◆ About this exercise
Write each entry again exactly as shown, but without the images it holds.

◆ Dataset items
·····

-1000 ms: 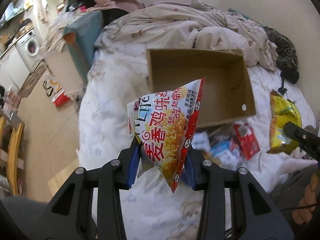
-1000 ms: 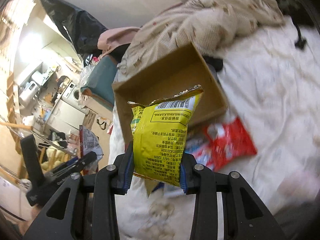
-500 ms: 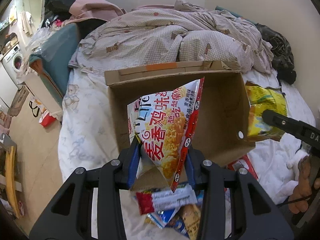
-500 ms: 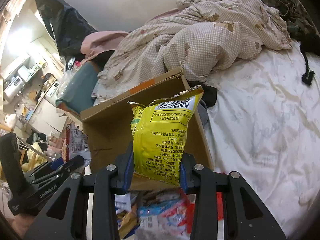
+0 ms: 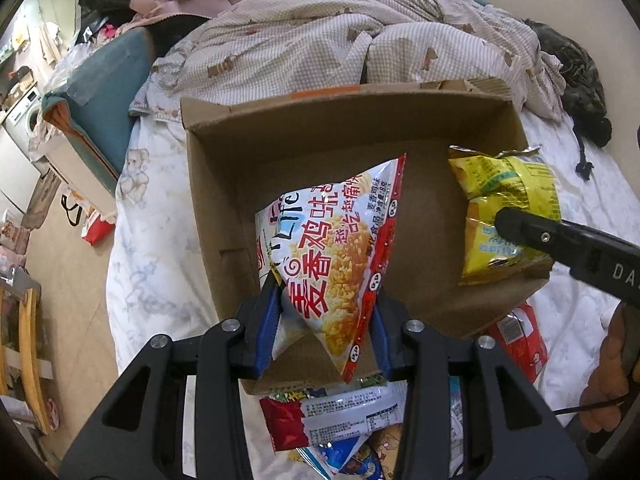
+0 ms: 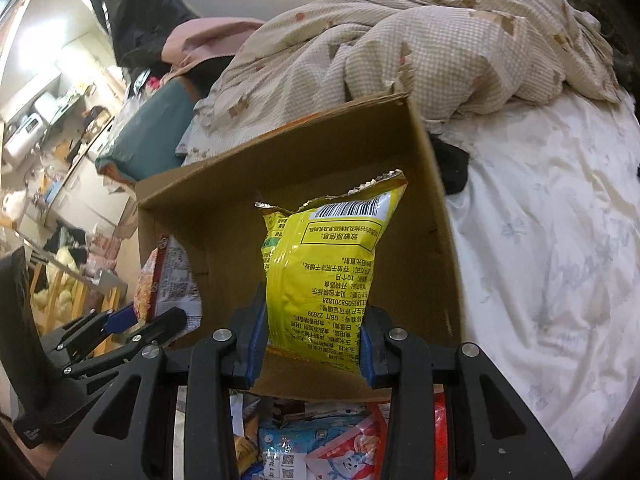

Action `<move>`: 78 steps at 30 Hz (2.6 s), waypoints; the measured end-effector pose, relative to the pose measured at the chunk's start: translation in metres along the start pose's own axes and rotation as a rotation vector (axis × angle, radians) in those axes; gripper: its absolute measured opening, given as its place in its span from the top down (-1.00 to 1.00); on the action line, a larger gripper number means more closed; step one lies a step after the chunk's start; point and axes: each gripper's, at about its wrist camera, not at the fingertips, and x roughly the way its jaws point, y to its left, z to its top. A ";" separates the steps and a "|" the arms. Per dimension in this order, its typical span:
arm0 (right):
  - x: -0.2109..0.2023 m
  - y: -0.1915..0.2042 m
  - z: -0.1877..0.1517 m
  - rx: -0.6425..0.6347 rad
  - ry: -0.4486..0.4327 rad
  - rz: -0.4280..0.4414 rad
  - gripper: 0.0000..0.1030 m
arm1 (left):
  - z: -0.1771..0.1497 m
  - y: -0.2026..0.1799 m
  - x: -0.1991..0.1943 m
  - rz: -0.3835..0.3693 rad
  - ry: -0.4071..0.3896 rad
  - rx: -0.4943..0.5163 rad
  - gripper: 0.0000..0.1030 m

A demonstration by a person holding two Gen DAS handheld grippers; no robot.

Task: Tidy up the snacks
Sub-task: 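Carry both bags over the box and open both tools to drop them, then lower the left tool and grasp the white-and-red snack bar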

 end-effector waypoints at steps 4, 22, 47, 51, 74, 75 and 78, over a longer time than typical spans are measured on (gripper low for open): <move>0.007 0.004 -0.002 -0.022 0.025 -0.005 0.25 | -0.003 -0.003 0.001 0.006 -0.003 -0.004 0.29; 0.004 0.003 0.001 -0.024 -0.027 -0.042 -0.05 | -0.001 0.001 -0.006 -0.030 -0.037 -0.027 -0.28; -0.065 0.032 -0.003 -0.072 -0.208 -0.154 -0.71 | -0.010 0.037 -0.062 0.013 -0.238 -0.195 -0.78; -0.090 0.041 -0.015 -0.063 -0.226 -0.126 -0.71 | -0.015 0.038 -0.079 -0.009 -0.284 -0.177 -0.78; -0.106 0.012 -0.082 0.040 -0.155 -0.200 -0.71 | -0.081 0.055 -0.110 0.067 -0.227 -0.163 -0.78; -0.103 0.009 -0.082 0.053 -0.150 -0.205 -0.71 | -0.083 0.055 -0.109 0.072 -0.222 -0.166 -0.78; -0.097 0.003 -0.082 0.082 -0.135 -0.202 -0.71 | -0.088 0.055 -0.107 0.089 -0.214 -0.168 -0.78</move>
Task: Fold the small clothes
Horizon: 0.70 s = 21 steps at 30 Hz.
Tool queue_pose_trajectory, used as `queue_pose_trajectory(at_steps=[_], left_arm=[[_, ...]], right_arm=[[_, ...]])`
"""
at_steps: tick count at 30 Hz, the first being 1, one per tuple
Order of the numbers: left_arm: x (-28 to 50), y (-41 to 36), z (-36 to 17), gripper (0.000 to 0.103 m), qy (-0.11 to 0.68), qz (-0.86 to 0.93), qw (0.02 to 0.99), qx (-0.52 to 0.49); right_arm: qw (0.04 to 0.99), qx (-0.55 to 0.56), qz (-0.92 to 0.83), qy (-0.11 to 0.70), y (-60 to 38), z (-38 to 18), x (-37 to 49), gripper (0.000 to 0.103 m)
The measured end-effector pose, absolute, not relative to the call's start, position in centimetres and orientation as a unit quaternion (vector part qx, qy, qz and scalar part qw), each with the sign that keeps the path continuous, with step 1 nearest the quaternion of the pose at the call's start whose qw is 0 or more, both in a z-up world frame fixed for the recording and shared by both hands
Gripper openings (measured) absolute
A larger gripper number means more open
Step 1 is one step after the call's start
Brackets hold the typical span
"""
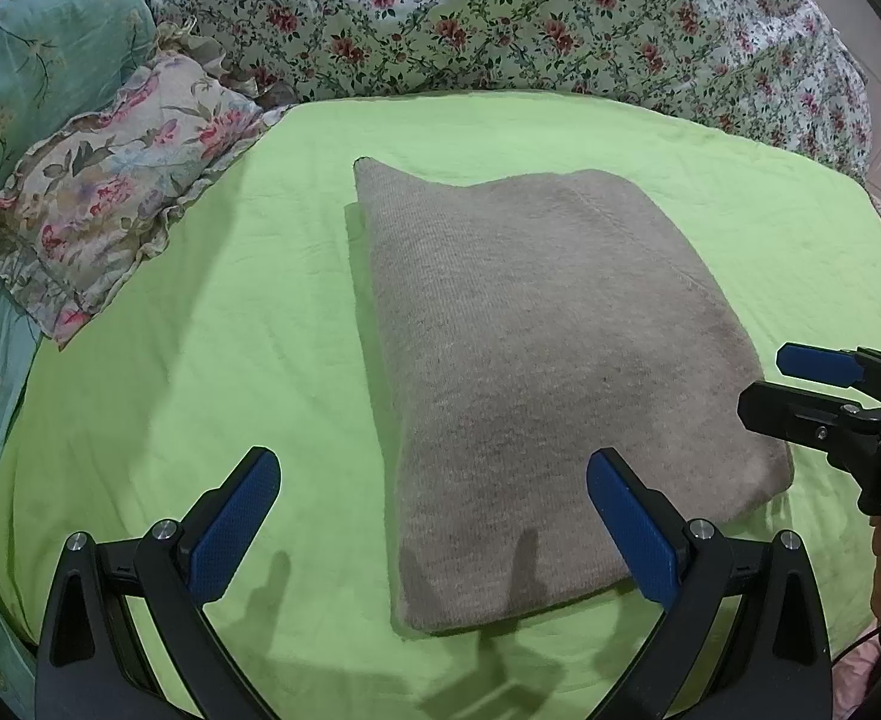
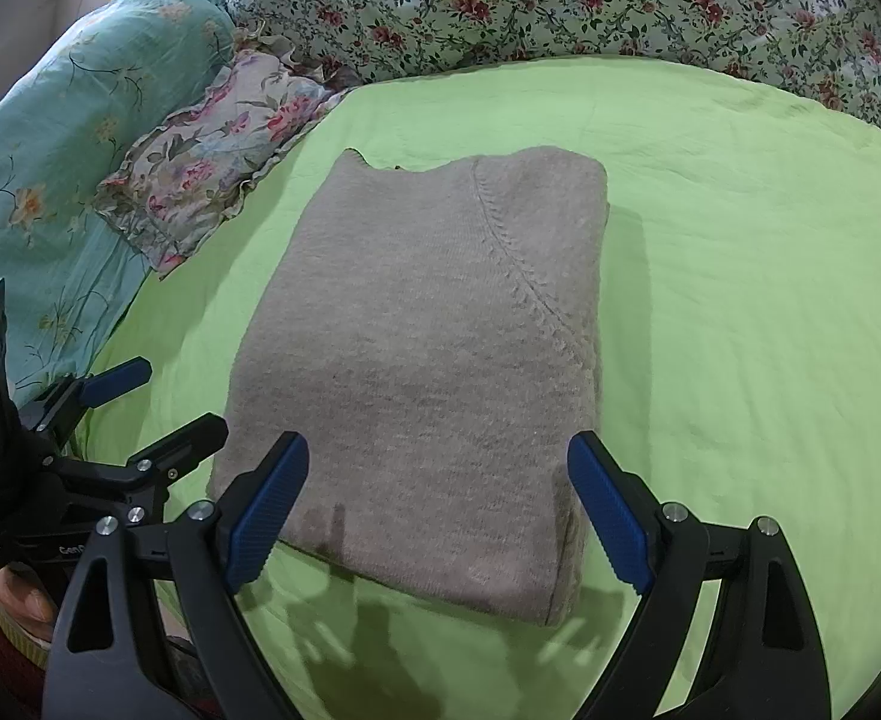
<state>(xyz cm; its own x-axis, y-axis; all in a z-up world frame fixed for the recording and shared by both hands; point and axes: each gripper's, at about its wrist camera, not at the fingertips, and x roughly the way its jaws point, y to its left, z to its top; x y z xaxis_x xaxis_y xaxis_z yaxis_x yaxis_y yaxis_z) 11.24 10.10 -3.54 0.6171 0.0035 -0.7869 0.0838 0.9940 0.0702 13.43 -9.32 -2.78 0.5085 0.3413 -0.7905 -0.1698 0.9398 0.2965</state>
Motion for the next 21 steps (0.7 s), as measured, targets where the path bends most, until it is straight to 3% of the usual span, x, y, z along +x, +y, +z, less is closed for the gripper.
queue_pose_trajectory(at_steps=[21], left_arm=[[12.4,10.9,-3.5,0.102,0.434,-0.004,0.9,0.044]], right_arm=[[0.867,0.103,0.135,0.469,-10.5,-3.2,14.6,0.088]])
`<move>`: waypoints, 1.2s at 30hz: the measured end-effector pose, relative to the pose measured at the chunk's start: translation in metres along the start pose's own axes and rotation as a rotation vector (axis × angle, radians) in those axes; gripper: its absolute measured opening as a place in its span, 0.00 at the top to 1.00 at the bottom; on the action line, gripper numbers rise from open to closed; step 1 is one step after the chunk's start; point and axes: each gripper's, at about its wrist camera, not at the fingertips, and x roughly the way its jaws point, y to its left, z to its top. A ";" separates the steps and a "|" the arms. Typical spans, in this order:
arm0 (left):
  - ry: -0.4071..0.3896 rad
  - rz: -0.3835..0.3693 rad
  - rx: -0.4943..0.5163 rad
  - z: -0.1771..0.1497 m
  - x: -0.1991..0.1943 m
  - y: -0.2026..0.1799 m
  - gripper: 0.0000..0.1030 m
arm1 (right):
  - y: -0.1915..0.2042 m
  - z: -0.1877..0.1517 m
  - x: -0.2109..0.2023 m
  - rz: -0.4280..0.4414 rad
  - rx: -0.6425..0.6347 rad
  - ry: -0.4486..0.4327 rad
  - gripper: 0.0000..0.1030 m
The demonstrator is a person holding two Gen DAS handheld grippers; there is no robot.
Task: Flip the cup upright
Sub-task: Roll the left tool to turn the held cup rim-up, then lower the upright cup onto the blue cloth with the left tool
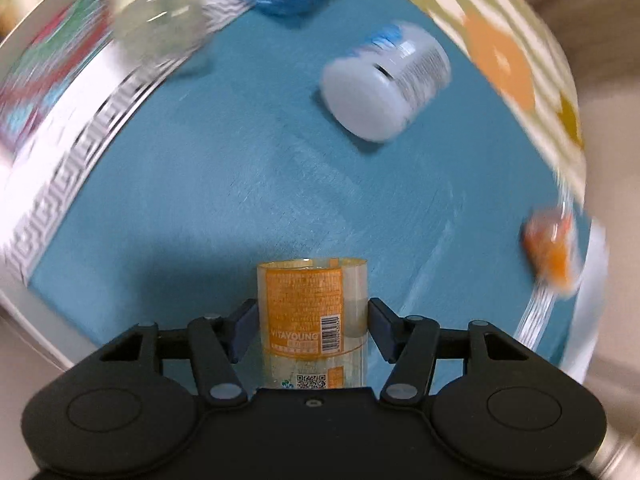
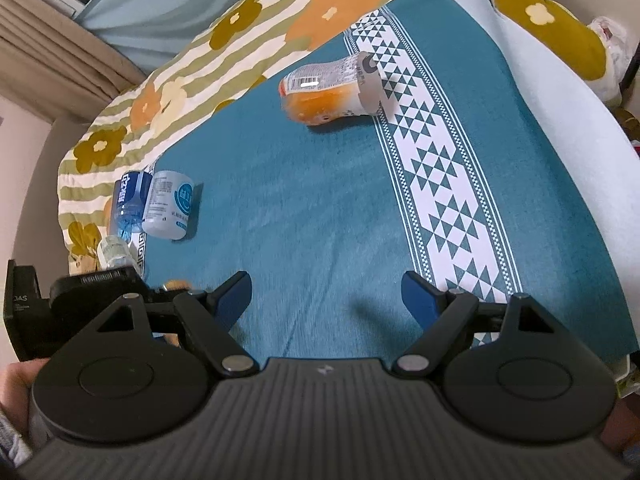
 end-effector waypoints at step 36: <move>-0.041 0.118 0.551 0.018 0.015 -0.067 0.25 | 0.008 -0.028 0.006 -0.018 0.032 0.006 0.06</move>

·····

◆ Result of this task
-1000 ms: 
-1000 ms: 
-500 ms: 
-500 ms: 
+0 ms: 
+0 ms: 

Action `<move>`: 78 steps at 30 Hz (2.6 s), waypoints; the measured end-effector pose, relative to the pose measured at the chunk's start: translation in metres along the start pose's own axes and rotation as a rotation vector (axis × angle, radians) in those axes; gripper: its absolute measured opening, given as its place in its span from the top down (-1.00 to 1.00); on the action line, a larger gripper number means more closed; step one lies a step after the chunk's start; point and axes: each gripper's, at about its wrist camera, not at the fingertips, and x roughly the way its jaws point, y to its left, z to its top. A ";" separates the steps and a "|" the arms. Per dimension in this order, its typical span:
arm0 (right):
  - x: -0.2109..0.2023 m
  - y: -0.1915..0.2042 m
  - z: -0.1877..0.1517 m
  - rx: -0.6425..0.6347 rad
  - ry: -0.4486..0.4327 rad
  - rz: -0.4280..0.4414 rad
  - gripper: 0.0000..0.1030 m
arm1 (left):
  - z: -0.1771..0.1497 m
  - y: -0.2026..0.1799 m
  - x: -0.1991..0.1943 m
  - rz: -0.3835..0.3693 rad
  - ry: -0.4071..0.3896 rad
  - rx: -0.4943..0.5163 rad
  - gripper: 0.0000..0.1030 m

A demonstration by a person holding two Gen DAS handheld grippers; no robot.

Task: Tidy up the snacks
Sub-task: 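Carry both bags over the box and open both tools to drop them, then lower the left tool and grasp the white-and-red snack bar
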
 end-effector waypoints at steps 4, 22, 47, 51, 74, 75 and 78, over a longer time than typical spans are measured on (gripper low for open): <move>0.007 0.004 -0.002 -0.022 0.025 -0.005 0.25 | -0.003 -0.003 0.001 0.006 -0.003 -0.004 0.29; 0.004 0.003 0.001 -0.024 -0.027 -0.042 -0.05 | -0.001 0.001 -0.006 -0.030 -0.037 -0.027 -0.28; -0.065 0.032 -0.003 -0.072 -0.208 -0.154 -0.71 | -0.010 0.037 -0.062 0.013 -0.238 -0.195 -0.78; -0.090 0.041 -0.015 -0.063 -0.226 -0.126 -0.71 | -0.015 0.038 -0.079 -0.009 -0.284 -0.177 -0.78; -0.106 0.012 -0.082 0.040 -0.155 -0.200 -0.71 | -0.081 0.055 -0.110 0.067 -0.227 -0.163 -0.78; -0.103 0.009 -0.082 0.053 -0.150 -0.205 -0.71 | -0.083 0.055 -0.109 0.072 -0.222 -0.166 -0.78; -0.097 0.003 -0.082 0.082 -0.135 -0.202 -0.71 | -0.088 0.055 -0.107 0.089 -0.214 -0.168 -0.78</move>
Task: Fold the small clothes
Horizon: 0.70 s = 21 steps at 30 Hz.
Tool queue_pose_trajectory, used as `queue_pose_trajectory(at_steps=[_], left_arm=[[_, ...]], right_arm=[[_, ...]])`
"""
at_steps: tick count at 30 Hz, the first being 1, one per tuple
Order of the numbers: left_arm: x (-28 to 50), y (-41 to 36), z (-36 to 17), gripper (0.000 to 0.103 m), qy (-0.11 to 0.68), qz (-0.86 to 0.93), qw (0.02 to 0.99), qx (-0.52 to 0.49); right_arm: qw (0.04 to 0.99), qx (-0.55 to 0.56), qz (-0.92 to 0.83), qy (-0.11 to 0.70), y (-60 to 38), z (-38 to 18), x (-37 to 49), gripper (0.000 to 0.103 m)
The measured end-effector pose, absolute, not relative to the call's start, position in centimetres and orientation as a unit quaternion (vector part qx, qy, qz and scalar part qw), each with the sign that keeps the path continuous, with step 1 nearest the quaternion of the pose at the call's start whose qw is 0 or more, both in a z-up world frame fixed for the recording and shared by both hands
Gripper openings (measured) absolute
A larger gripper number means more open
Step 1 is one step after the call's start
Brackets hold the typical span
"""
<state>(xyz cm; its own x-axis, y-axis; all in a z-up world frame fixed for the recording and shared by both hands; point and axes: each gripper's, at about its wrist camera, not at the fingertips, and x roughly the way its jaws point, y to its left, z to its top; x y z xaxis_x xaxis_y xaxis_z yaxis_x yaxis_y yaxis_z) 11.24 10.10 -3.54 0.6171 0.0035 -0.7869 0.0838 0.9940 0.0702 13.43 -9.32 -2.78 0.5085 0.3413 -0.7905 -0.1698 0.9398 0.2965</state>
Motion for the next 21 steps (0.7 s), as measured, targets where the path bends most, until it is straight to 3% of the usual span, x, y, z along +x, +y, +z, less is closed for the gripper.
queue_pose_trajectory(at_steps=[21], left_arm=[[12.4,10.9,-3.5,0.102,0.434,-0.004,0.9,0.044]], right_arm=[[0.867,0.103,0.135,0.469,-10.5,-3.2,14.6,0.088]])
`<move>`: waypoints, 1.2s at 30hz: the measured end-effector pose, relative to the pose measured at the chunk's start: translation in metres along the start pose's own axes and rotation as a rotation vector (axis × angle, radians) in those axes; gripper: its absolute measured opening as a place in its span, 0.00 at the top to 1.00 at the bottom; on the action line, gripper numbers rise from open to closed; step 1 is one step after the chunk's start; point and axes: each gripper's, at about its wrist camera, not at the fingertips, and x roughly the way its jaws point, y to its left, z to its top. A ";" separates the steps and a "|" the arms. Typical spans, in this order:
arm0 (left):
  - ry: -0.4071..0.3896 rad
  - rz: -0.3835..0.3693 rad
  - rx: -0.4943..0.5163 rad
  - z: -0.1771..0.1497 m
  - x: -0.1991..0.1943 m
  - y: -0.2026..0.1799 m
  - gripper: 0.0000..0.1030 m
arm1 (right):
  - y: -0.1915..0.2042 m
  - z: -0.1877..0.1517 m
  - x: -0.2109..0.2023 m
  - rz: -0.4280..0.4414 rad
  - rx: -0.6425..0.6347 rad
  - ry: -0.4486..0.4327 rad
  - gripper: 0.0000..0.1030 m
The demonstrator is a person holding two Gen DAS handheld grippers; there is no robot.
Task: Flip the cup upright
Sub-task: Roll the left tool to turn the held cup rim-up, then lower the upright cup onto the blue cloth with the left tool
 end-effector waypoints at step 36: <move>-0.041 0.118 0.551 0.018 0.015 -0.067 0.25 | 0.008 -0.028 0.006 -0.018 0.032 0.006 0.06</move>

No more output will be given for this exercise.